* Prompt:
Of the lines below, report only those that contain "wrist".

──────────

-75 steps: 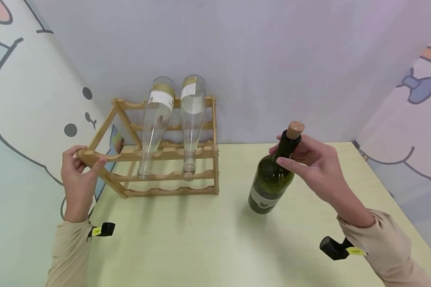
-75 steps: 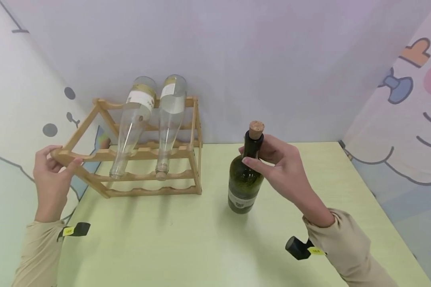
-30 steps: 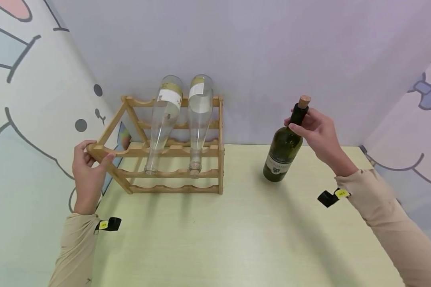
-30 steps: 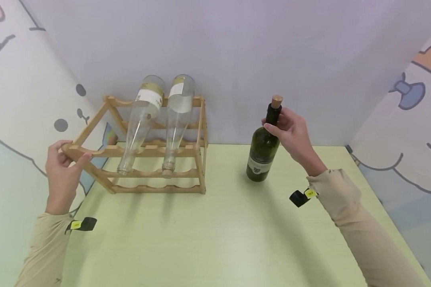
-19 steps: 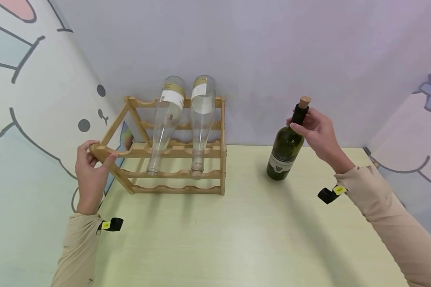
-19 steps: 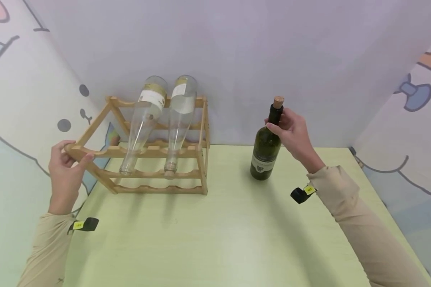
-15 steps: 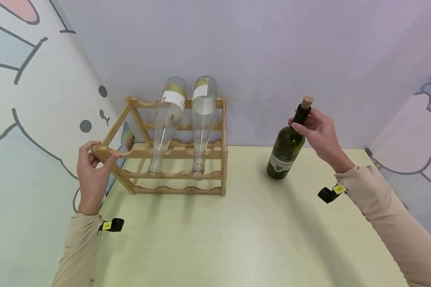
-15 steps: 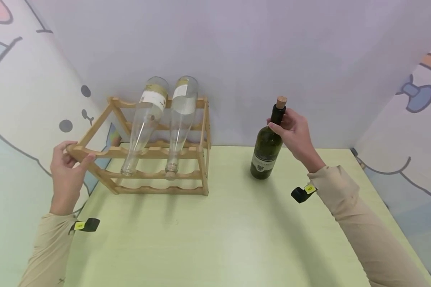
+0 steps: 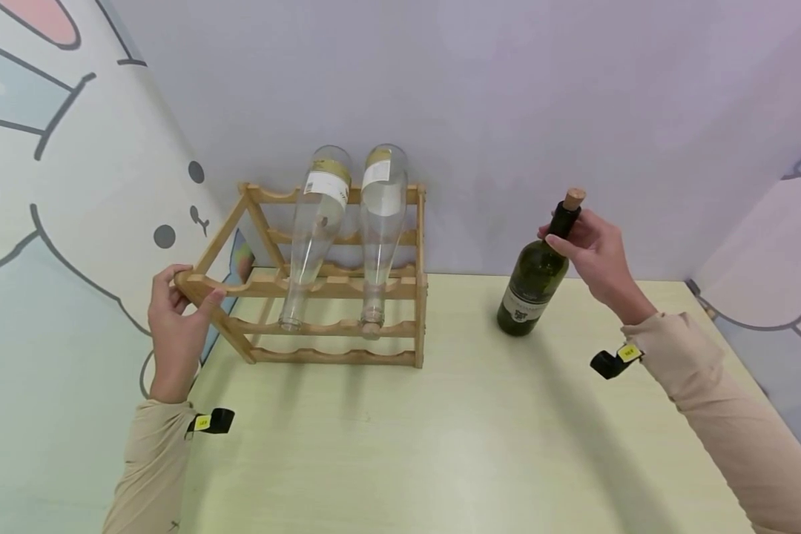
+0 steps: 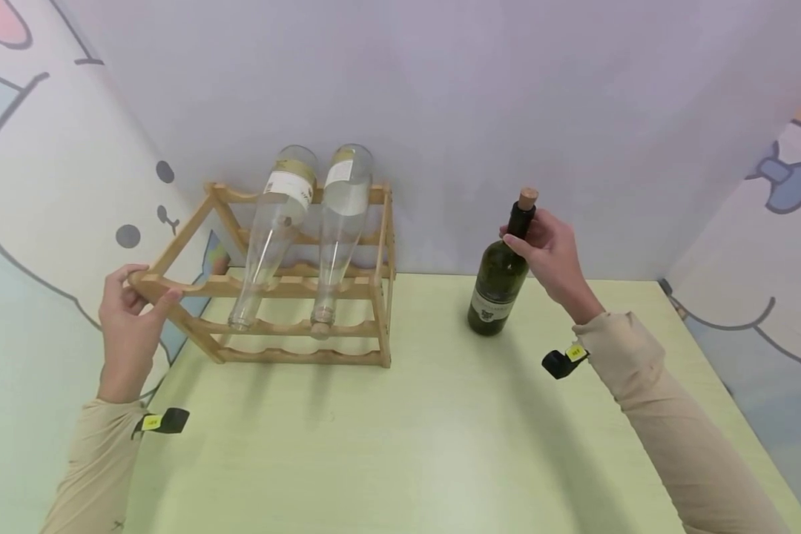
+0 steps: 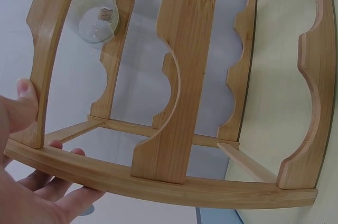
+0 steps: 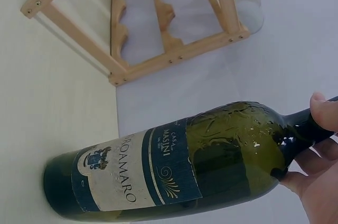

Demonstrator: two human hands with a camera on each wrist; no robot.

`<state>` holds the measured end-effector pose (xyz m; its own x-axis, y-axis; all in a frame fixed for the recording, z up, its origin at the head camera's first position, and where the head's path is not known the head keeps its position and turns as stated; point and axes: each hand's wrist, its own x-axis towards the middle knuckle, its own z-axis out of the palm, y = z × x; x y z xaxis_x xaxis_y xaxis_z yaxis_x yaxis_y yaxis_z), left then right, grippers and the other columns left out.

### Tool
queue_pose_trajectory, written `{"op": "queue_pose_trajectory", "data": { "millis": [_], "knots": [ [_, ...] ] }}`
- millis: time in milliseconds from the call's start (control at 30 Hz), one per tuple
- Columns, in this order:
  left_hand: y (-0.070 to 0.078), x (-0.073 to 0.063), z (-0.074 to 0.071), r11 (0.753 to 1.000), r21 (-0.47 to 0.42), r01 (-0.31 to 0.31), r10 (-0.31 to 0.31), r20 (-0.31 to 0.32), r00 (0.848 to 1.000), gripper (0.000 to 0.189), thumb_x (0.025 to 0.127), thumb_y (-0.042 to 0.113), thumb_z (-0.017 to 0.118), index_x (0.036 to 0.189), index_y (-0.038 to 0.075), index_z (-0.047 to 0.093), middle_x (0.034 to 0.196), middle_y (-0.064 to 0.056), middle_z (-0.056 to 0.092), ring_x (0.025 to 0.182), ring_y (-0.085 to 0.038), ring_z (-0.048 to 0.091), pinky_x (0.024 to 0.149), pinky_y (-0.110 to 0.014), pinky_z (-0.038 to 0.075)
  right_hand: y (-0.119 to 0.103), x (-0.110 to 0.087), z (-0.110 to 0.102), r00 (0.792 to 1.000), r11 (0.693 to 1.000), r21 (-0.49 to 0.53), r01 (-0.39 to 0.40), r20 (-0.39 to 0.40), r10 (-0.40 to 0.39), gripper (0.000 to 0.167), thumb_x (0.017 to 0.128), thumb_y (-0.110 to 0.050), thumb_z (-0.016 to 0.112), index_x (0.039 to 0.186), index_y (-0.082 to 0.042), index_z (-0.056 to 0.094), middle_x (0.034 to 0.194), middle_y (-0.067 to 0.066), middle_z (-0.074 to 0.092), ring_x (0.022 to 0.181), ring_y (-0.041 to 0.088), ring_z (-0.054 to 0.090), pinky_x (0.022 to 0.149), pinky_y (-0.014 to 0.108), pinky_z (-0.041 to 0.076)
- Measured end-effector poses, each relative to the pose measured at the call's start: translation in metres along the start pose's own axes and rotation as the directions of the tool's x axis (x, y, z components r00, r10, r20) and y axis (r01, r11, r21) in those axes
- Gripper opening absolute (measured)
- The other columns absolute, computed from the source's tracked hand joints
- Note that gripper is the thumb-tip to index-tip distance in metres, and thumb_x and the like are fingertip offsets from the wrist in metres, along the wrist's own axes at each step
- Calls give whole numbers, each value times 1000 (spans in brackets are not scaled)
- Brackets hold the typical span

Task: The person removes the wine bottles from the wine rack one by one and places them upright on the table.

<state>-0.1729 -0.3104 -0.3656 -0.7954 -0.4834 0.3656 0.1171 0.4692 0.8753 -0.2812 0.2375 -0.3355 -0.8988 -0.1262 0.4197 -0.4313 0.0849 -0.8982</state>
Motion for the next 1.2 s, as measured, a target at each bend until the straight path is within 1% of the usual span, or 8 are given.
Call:
{"op": "queue_pose_trajectory", "data": {
  "millis": [233,367,567,667,800,867,1033,1200],
  "knots": [
    [-1,-1,0,1000,8,0,0,5,1000,56,86,16,70,135,18,44,113,4,52,103,-9,53,83,-17,48,2,-2,-2,1000,1000,12,-7,7,6,29,86,1,66,114,-1,59,99,12,69,92,18,65,84,17,49],
    [-2,-2,-1,1000,3,-7,7,7,1000,56,86,17,70,135,19,44,115,3,51,105,-10,52,83,-16,47,-2,-3,-3,999,993,-109,-44,22,47,31,89,-5,65,119,-5,57,103,8,69,93,13,65,83,16,48],
    [-1,-4,-1,999,-11,-32,32,-3,999,57,86,17,70,136,20,44,115,3,51,105,-10,52,81,-14,46,-10,-3,-2,989,923,-361,-131,17,147,40,92,-22,62,128,-10,50,119,10,64,100,4,61,86,21,46],
    [0,-4,-1,999,-12,-30,30,-3,1000,57,86,17,70,137,21,44,115,2,52,105,-10,52,78,-12,46,-12,-4,-2,985,882,-444,-156,-2,173,42,93,-27,60,128,-7,48,121,15,61,107,14,60,93,35,47],
    [1,-3,-3,1000,-1,-19,19,20,1000,58,86,17,70,137,21,43,116,0,52,104,-10,52,78,-11,46,-14,-6,-2,984,854,-493,-166,-27,175,43,93,-28,60,127,-4,49,118,18,59,111,29,57,95,46,45],
    [1,-2,-5,1000,11,-11,10,33,999,59,86,17,70,138,21,43,117,0,52,104,-10,52,78,-11,46,-14,-6,-2,986,847,-509,-156,-37,160,41,93,-27,61,125,-3,50,116,18,59,109,26,58,94,44,46],
    [1,-1,-7,1000,15,6,-6,55,998,60,86,16,70,138,20,42,117,1,51,103,-8,53,76,-9,46,-17,-8,-2,992,842,-524,-129,-76,105,39,92,-24,63,122,-1,53,115,14,59,100,6,56,90,27,49],
    [4,-1,-9,1000,7,-4,4,63,998,59,86,14,70,138,19,43,111,6,51,100,-9,54,75,-9,46,-22,-12,-3,987,871,-470,-142,-133,89,42,91,-22,64,125,-2,51,113,9,58,96,3,55,75,15,50]
  ]
}}
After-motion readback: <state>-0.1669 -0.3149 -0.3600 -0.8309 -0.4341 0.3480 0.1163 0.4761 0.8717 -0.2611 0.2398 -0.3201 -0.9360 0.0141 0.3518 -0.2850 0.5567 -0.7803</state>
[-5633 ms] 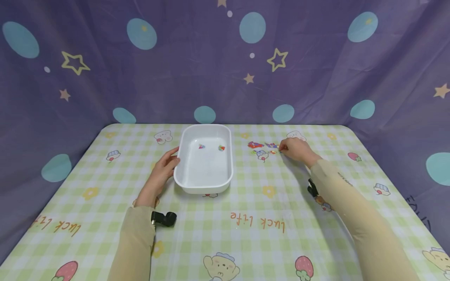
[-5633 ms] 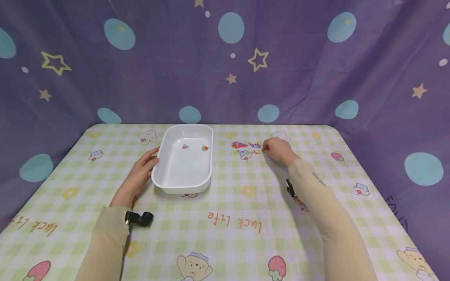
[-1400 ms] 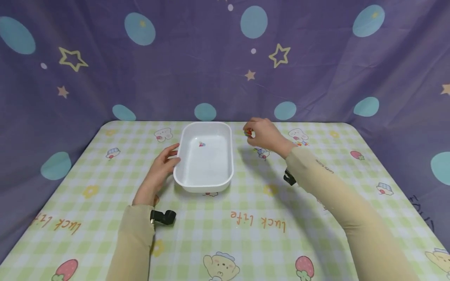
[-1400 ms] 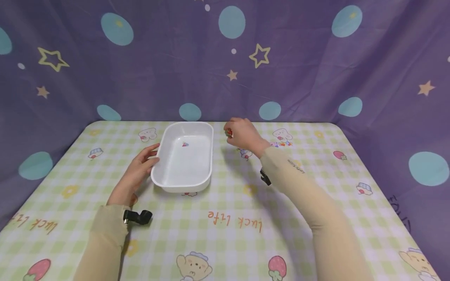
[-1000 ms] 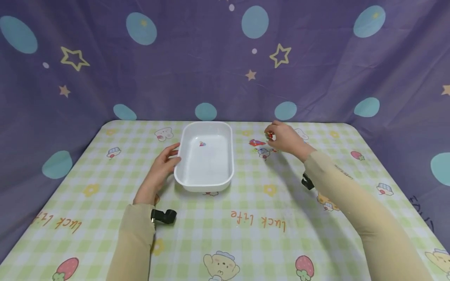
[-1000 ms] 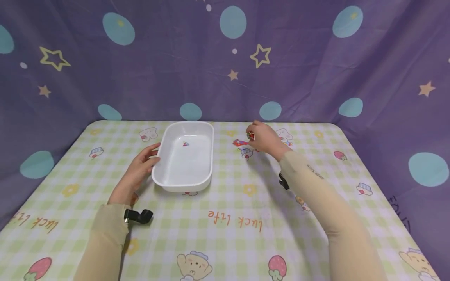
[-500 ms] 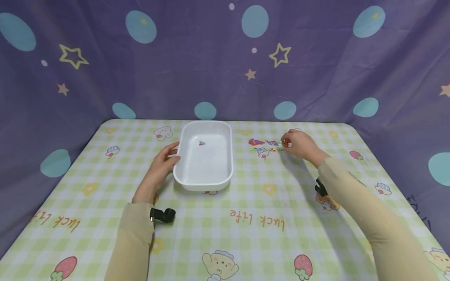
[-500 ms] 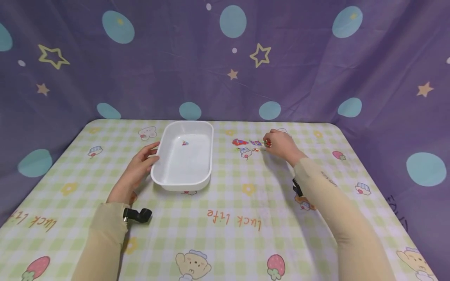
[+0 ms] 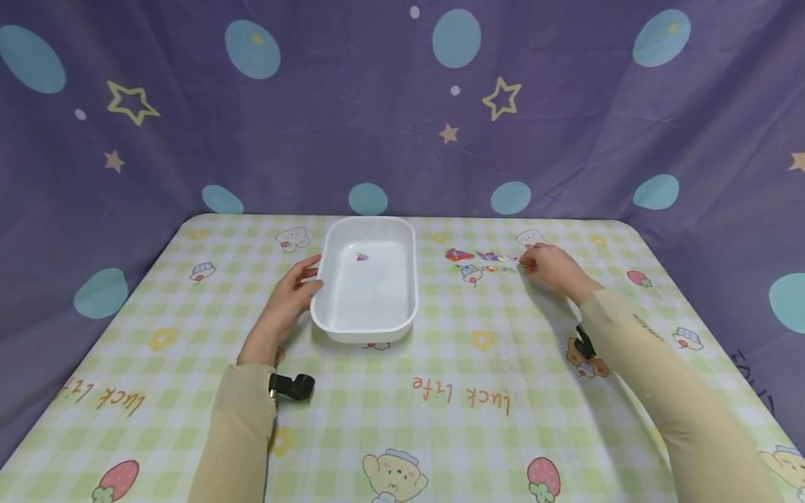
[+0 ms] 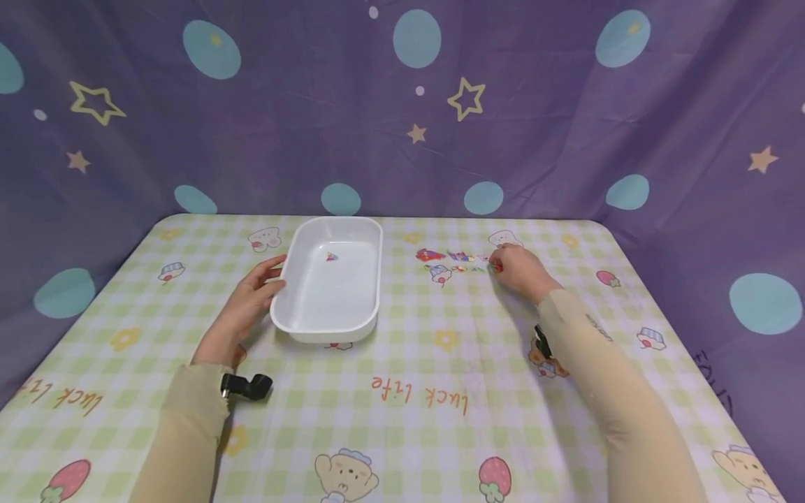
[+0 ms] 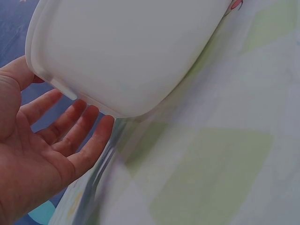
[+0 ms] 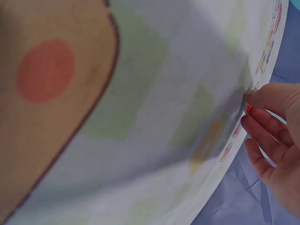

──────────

* Response box:
Demonstrator: two human hands with a camera on each wrist; no robot.
`<state>` holds the measured end-effector pose (xyz m; its own x-axis, y-axis; all in a frame fixed for the recording, z up, its origin at the head camera's first position, and where the head's path is not known the head keeps its position and turns as stated; point and axes: each hand's wrist, its own x-axis towards the middle knuckle, its own z-axis out of the palm, y = z × x; x y z xaxis_x xaxis_y xaxis_z yaxis_x yaxis_y yaxis_z), left then right, grippers and the other columns left out.
- Note that gripper is the thumb-tip to index-tip distance in metres, and thumb_x and the like are fingertip offsets from the wrist in metres, along the wrist's own axes at each step

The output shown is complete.